[Problem to work on] Output, exactly as written, the lines of the data below from the one containing "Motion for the" to the end.
== == ==
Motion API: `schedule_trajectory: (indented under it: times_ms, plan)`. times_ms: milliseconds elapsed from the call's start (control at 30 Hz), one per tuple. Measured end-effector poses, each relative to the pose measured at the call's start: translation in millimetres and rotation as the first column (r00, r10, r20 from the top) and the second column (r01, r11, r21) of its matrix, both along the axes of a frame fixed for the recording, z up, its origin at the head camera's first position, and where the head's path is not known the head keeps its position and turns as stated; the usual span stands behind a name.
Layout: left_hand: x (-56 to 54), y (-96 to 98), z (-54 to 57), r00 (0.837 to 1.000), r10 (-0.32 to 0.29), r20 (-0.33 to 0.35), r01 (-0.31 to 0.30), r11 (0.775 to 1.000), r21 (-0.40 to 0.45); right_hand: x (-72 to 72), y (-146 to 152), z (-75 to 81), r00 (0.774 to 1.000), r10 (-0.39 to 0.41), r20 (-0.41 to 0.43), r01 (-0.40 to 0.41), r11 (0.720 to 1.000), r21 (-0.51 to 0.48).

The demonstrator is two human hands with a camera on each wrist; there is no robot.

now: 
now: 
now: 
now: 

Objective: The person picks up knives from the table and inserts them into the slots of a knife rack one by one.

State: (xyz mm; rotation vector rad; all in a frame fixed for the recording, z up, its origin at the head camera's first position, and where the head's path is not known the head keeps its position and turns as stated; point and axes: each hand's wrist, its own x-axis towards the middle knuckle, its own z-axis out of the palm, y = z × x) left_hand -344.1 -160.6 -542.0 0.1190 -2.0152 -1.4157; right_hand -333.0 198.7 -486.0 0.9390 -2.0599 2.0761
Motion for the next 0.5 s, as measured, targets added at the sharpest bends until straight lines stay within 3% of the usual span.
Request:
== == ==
[Task answer]
Motion for the next 0.5 s, as measured, targets added at the sharpest bends until straight lines stay within 3% of the usual span.
Request:

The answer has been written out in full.